Required work | The lines from the one containing "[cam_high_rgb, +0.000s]" to the end of the entries, both included, are what you need to transcribe exactly, without pictures and without anything else.
[Dataset extract Boundary: Start]
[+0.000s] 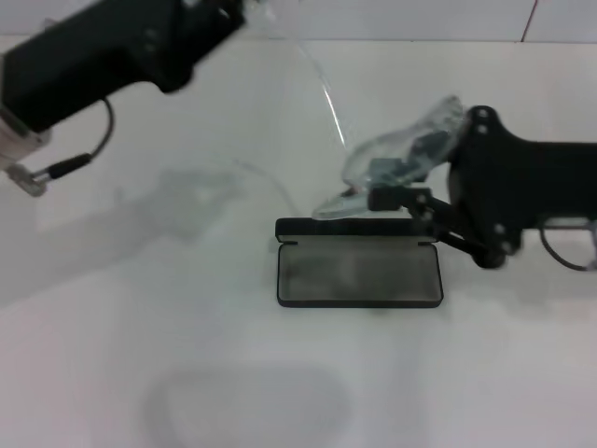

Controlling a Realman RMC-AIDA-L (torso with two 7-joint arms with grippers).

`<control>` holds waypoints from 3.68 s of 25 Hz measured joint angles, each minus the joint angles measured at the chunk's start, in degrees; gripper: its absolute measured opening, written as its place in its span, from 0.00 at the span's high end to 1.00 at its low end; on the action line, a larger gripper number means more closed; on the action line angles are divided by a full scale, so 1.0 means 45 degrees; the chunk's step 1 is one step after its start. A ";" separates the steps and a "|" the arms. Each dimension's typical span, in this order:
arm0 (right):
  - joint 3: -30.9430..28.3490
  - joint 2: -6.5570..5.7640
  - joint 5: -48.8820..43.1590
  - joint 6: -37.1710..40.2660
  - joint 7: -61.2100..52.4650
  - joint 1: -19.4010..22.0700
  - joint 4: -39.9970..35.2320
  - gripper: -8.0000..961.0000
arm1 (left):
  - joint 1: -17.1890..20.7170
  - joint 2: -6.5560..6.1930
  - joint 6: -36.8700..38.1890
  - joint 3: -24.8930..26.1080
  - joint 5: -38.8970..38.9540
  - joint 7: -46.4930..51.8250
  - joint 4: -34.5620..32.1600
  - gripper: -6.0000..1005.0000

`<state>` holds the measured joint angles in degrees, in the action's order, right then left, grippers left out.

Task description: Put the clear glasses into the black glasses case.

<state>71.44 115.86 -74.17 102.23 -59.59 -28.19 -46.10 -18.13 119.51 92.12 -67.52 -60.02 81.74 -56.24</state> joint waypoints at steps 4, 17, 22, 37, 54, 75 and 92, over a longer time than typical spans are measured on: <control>0.0002 -0.0004 0.0741 0.1702 0.1591 0.0265 0.0324 0.88 | -0.0073 0.0026 0.0136 0.0780 0.0200 -0.0199 0.0761 0.81; 0.0004 -0.0027 0.0878 0.3339 0.2641 -0.0687 0.0764 0.88 | -0.1267 0.0016 0.0208 -0.0019 0.0038 -0.0358 0.2109 0.81; 0.0004 -0.0033 0.0799 0.2525 0.2847 -0.1292 0.1320 0.88 | -0.1616 -0.0002 0.0223 -0.0717 -0.0030 -0.0337 0.2070 0.81; -0.0116 -0.0044 0.0847 0.0864 0.3209 -0.1301 0.1772 0.88 | -0.1861 -0.0016 0.0846 -0.0797 -0.0102 -0.0328 0.2028 0.81; -0.1051 -0.0014 0.1035 0.0511 0.3322 -0.1634 0.2625 0.88 | -0.2040 0.0000 0.0918 -0.0959 -0.0415 -0.0312 0.2028 0.81; -0.0884 0.0017 0.1055 0.0670 0.3304 -0.1575 0.2693 0.87 | -0.2020 -0.0016 0.0929 -0.0667 -0.0386 -0.0506 0.2088 0.81; -0.0841 0.0035 0.0994 0.0809 0.3205 -0.1661 0.2916 0.87 | -0.2082 0.0019 0.1059 -0.0762 -0.0298 -0.0567 0.2041 0.81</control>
<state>67.65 116.01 -69.70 105.87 -45.17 -35.66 -32.98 -27.50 119.59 96.89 -70.95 -61.36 79.19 -47.05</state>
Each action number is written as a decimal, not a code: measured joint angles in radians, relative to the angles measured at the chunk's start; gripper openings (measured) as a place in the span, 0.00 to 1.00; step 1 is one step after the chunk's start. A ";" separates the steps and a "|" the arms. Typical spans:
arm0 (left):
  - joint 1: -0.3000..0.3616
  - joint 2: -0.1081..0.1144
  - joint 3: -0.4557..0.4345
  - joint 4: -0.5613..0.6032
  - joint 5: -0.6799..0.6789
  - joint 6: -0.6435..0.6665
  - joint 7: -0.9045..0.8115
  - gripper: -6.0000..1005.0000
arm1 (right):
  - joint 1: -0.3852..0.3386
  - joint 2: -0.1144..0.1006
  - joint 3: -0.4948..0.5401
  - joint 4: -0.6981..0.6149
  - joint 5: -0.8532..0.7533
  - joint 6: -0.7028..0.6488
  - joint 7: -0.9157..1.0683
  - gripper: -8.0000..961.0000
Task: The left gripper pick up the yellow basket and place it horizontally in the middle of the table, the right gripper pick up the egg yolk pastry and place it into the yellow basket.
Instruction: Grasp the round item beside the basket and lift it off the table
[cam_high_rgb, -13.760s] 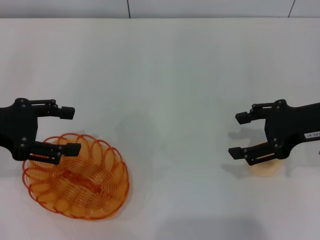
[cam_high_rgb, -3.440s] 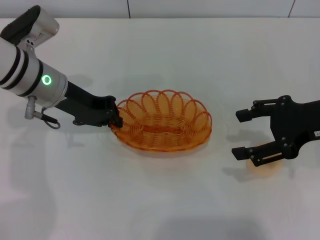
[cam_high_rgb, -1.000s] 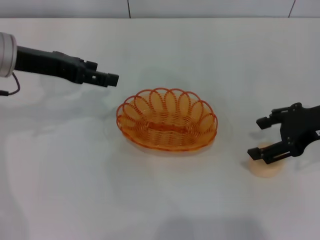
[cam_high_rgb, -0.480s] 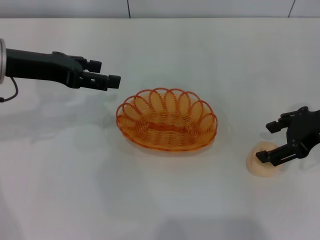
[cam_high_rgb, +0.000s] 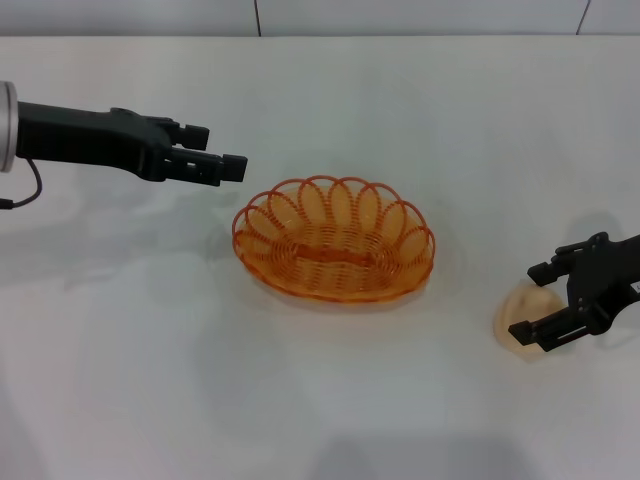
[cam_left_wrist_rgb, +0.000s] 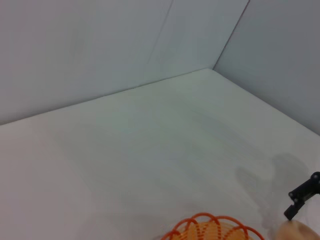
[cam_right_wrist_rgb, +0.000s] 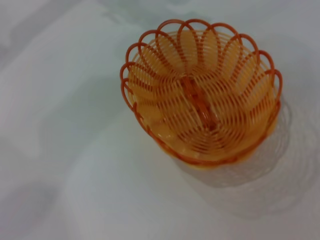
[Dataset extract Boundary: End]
The answer |
[cam_high_rgb, +0.000s] 
[cam_left_wrist_rgb, +0.000s] 
[cam_right_wrist_rgb, +0.000s] 

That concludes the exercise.